Clustered compounds, represented as {clusterid: [Component]}

Return type:

dict[int, list[Component]]

network_tools.network_handling#

konnektor.network_tools.network_handling.merge.merge_networks(networks: list[LigandNetwork]) LigandNetwork#

Merge networks into a single LigandNetwork. networks must have nodes in common to be merged.

Parameters:

networks (list[LigandNetwork])

Returns:

Merged network

Return type:

LigandNetwork

konnektor.network_tools.network_handling.merge.merge_two_networks(network1: LigandNetwork, network2: LigandNetwork) LigandNetwork#

Merge network1 with network2. At least one node needs to be present in both network1 and network2.

Parameters:
  • network1 (LigandNetwork)

  • network2 (LigandNetwork)

Returns:

Merged network

Return type:

LigandNetwork

konnektor.network_tools.network_handling.concatenate.append_component(network: LigandNetwork, component: Component, concatenator: NetworkConcatenator) LigandNetwork#

Adds component as a node to network according to the provided concatenator algorithm.

Parameters:
  • network (LigandNetwork)

  • component (Component)

  • concatenator (NetworkConcatenator)

Return type:

LigandNetwork

konnektor.network_tools.network_handling.concatenate.concatenate_networks(ligand_networks: Iterable[LigandNetwork], concatenator: NetworkConcatenator) LigandNetwork#

Concatenate networks, is similar to a union of a set of nodes and edgees, if they are all connected via at least one edge.
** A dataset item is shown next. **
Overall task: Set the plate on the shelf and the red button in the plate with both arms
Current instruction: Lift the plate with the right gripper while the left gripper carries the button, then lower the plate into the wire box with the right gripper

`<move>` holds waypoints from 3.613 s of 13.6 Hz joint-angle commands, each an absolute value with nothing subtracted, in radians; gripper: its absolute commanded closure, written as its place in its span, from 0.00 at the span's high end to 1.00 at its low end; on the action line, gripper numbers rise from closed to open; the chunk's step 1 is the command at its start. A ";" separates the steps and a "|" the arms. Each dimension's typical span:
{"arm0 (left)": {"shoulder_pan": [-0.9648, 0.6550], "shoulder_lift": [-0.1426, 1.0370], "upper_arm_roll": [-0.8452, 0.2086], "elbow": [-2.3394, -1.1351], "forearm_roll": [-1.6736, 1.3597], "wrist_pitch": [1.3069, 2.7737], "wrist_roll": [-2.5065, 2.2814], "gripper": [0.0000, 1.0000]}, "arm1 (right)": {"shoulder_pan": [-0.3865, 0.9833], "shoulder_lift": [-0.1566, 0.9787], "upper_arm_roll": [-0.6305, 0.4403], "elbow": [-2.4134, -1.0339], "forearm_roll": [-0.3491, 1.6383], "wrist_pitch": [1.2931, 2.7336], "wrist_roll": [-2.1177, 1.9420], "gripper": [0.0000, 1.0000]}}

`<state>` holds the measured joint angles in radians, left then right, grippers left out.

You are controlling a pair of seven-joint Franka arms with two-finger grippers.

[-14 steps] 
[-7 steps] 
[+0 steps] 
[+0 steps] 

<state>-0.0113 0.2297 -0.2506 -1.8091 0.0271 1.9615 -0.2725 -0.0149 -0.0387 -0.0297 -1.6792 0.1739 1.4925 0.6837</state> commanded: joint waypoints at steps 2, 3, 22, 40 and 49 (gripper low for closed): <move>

This means, that at least one node needs to be present in network1 and network2. If this is not the case, use the network concatenators.

Parameters:
  • networks (Iterable[LigandNetwork]) – Network 1 for merging

  • concatenator (NetworkConcatenator) – A network planner, that concatenates networks.

Returns:

returns the concatenated network

Return type:

LigandNetwork

konnektor.network_tools.network_handling.delete.delete_component(network: LigandNetwork, component: Component | list[Component], must_stay_connected: bool = True) LigandNetwork#

Remove the component and it corresponding edges from the network.

Parameters:
  • network (LigandNetwork)

  • component (Component | list[Component])
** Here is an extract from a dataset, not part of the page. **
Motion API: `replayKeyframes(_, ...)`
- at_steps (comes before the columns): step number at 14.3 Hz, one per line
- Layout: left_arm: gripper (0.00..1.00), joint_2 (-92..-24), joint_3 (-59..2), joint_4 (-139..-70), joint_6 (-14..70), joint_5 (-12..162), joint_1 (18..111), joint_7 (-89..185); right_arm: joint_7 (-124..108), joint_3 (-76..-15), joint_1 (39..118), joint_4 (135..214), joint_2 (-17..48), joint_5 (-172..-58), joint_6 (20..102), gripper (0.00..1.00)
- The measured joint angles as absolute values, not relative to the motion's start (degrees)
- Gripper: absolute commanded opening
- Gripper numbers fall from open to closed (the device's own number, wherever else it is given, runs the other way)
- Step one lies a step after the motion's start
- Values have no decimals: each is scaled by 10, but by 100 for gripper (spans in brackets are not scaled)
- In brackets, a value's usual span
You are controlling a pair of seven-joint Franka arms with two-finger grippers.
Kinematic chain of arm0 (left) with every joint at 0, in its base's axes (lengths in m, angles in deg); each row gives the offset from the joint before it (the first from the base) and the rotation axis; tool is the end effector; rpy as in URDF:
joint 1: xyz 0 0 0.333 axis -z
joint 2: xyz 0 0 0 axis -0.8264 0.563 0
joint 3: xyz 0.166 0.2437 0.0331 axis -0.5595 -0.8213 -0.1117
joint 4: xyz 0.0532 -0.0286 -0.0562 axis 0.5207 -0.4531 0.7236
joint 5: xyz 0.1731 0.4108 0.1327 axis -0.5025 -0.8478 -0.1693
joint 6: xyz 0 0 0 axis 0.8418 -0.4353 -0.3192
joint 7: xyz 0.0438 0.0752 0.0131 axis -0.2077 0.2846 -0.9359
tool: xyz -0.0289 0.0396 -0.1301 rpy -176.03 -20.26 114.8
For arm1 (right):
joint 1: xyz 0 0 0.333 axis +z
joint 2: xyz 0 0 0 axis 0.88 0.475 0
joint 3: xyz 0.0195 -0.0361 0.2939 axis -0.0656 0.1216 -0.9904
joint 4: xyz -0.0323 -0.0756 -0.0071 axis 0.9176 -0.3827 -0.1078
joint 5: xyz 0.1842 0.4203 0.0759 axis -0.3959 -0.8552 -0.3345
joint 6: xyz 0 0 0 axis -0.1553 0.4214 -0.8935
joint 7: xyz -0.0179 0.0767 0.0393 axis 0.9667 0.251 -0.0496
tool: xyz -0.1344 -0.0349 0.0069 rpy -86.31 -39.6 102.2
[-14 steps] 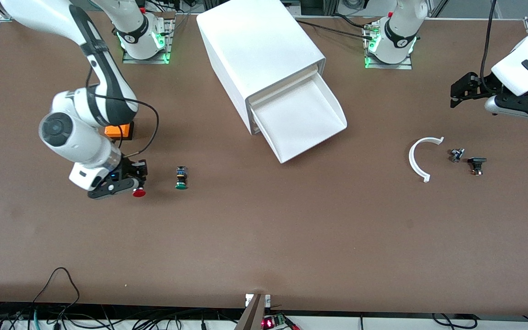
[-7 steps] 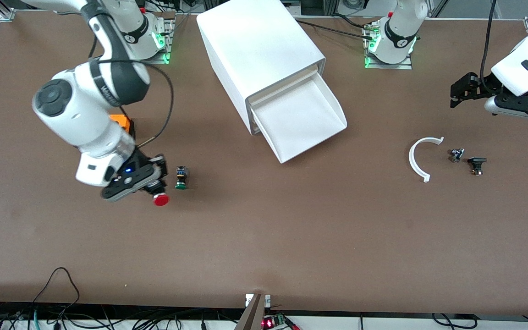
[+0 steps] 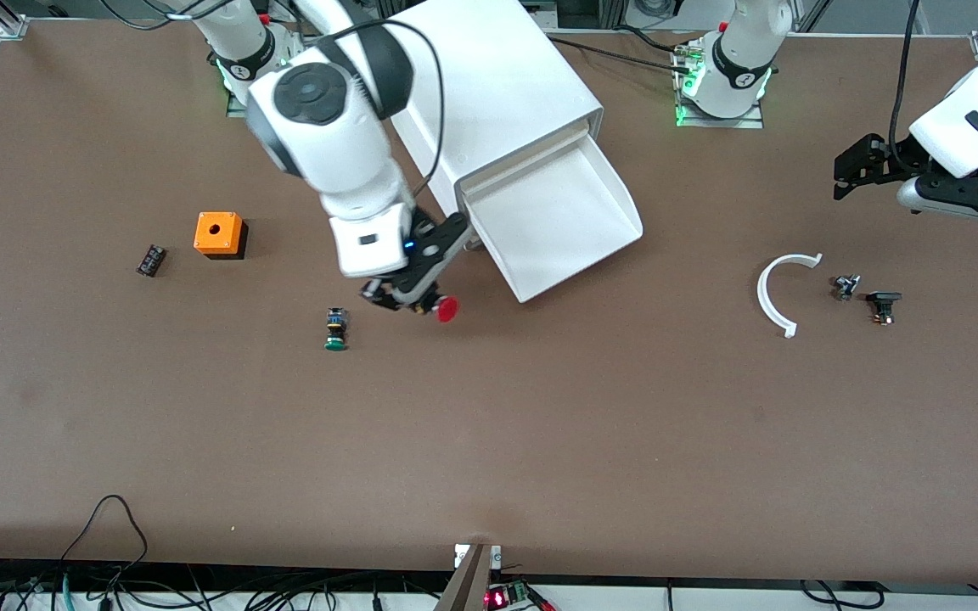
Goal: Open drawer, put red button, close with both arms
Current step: 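Lift the red button and carry it over the open drawer, then lower the red button into the drawer and open the right gripper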
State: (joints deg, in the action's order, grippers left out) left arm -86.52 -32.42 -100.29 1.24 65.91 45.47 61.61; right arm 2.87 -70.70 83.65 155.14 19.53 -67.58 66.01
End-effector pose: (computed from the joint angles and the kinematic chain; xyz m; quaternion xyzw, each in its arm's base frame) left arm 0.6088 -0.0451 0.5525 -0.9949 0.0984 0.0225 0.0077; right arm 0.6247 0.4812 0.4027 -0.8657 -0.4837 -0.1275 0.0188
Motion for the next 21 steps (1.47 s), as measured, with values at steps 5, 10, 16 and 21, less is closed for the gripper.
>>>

  • must_stay_connected (bool, optional) – Require that the resulting LigandNetwork is still connected, by default True.

Returns:

Copy of network without component or the corresponding edges.

Return type:

LigandNetwork

Raises:

RuntimeError – If the resulting LigandNetwork is not connected.
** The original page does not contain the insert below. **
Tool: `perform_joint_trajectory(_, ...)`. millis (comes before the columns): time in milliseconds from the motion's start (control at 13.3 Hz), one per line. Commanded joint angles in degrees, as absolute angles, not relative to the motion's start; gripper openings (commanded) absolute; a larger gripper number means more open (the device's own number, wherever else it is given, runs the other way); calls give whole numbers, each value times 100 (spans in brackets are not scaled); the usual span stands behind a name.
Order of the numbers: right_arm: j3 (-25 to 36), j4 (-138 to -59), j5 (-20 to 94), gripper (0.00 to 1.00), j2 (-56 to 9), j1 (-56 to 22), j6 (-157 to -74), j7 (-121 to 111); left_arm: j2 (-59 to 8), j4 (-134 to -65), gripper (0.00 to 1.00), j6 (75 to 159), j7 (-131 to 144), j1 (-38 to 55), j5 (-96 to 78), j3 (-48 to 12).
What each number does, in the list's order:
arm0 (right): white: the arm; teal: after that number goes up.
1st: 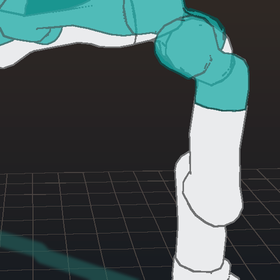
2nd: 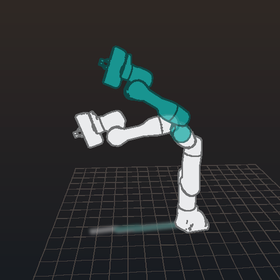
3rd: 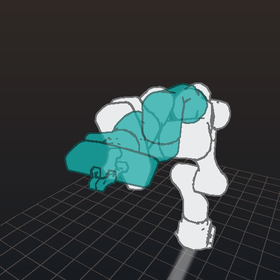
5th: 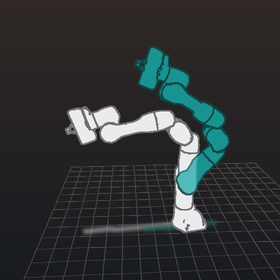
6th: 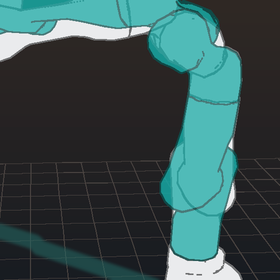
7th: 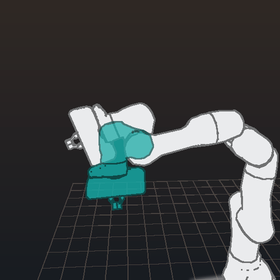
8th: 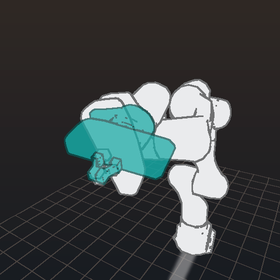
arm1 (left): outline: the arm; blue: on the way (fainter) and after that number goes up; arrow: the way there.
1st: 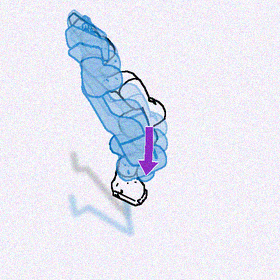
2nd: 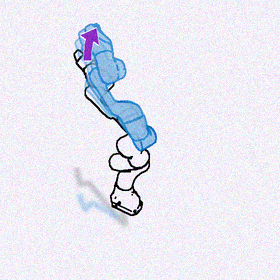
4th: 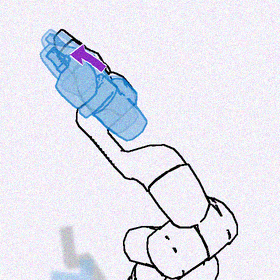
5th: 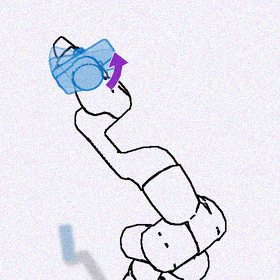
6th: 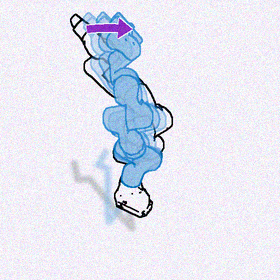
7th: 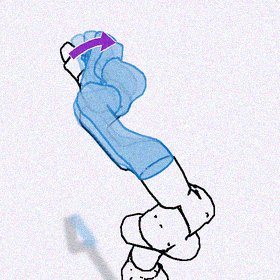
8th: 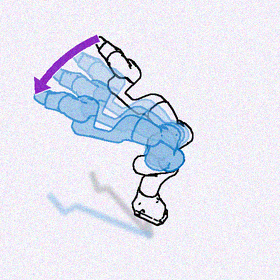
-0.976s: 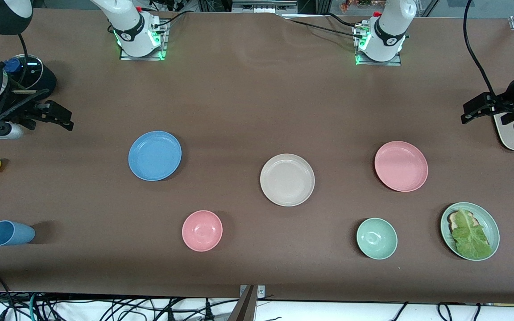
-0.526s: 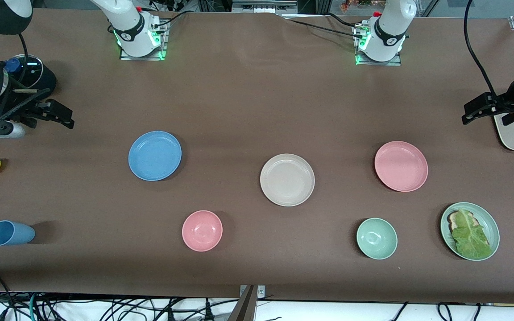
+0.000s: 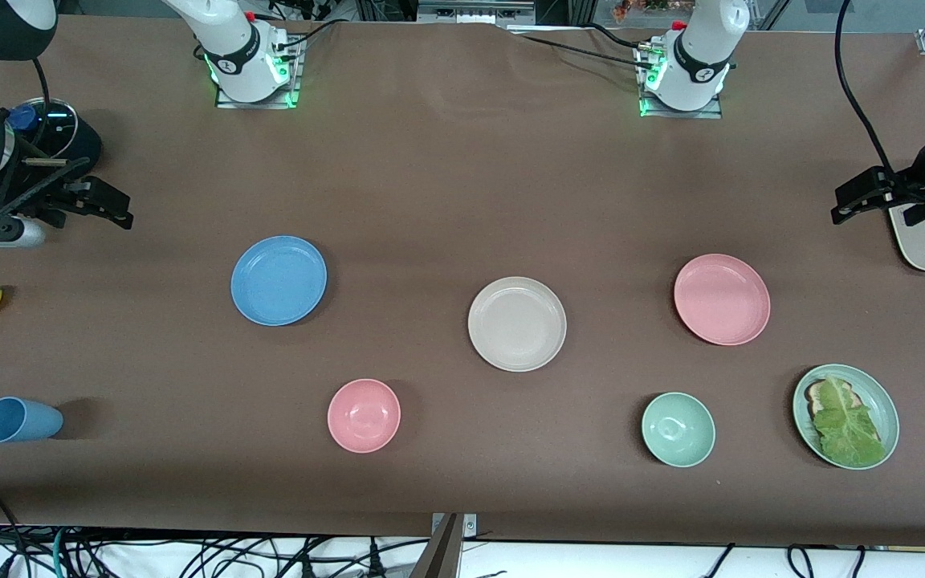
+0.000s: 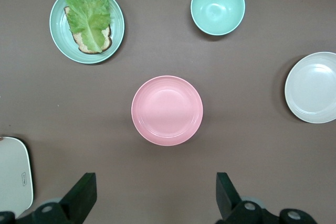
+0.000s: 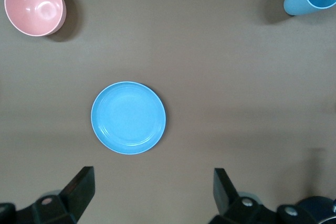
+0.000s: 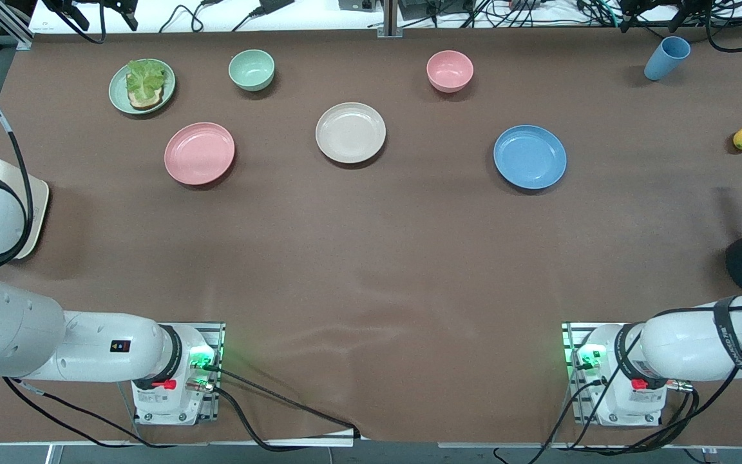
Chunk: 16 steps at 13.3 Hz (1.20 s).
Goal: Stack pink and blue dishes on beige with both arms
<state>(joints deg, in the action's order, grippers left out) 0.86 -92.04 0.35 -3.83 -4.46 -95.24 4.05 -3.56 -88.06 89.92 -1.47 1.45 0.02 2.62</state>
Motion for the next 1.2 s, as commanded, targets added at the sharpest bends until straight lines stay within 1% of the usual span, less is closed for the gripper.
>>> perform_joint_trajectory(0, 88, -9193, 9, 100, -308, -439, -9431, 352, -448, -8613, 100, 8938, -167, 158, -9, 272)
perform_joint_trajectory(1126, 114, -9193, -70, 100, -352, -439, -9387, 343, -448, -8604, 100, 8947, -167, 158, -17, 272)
konnektor.network_tools.network_handling.delete.delete_transformation(network: LigandNetwork, transformation: LigandAtomMapping | tuple[Component, Component] | list[LigandAtomMapping], must_stay_connected: bool = True) LigandNetwork#

Remove transformation from network

Parameters:
  • network (LigandNetwork)

  • transformation (LigandAtomMapping | tuple[Component, Component] | list[LigandAtomMapping])

  • must_stay_connected (bool, optional) – Require that the resulting network remain connected, by default True,

Returns:

Copy of network without transformation.

Return type:

LigandNetwork

Raises:

RuntimeError – If the resulting LigandNetwork is not connected.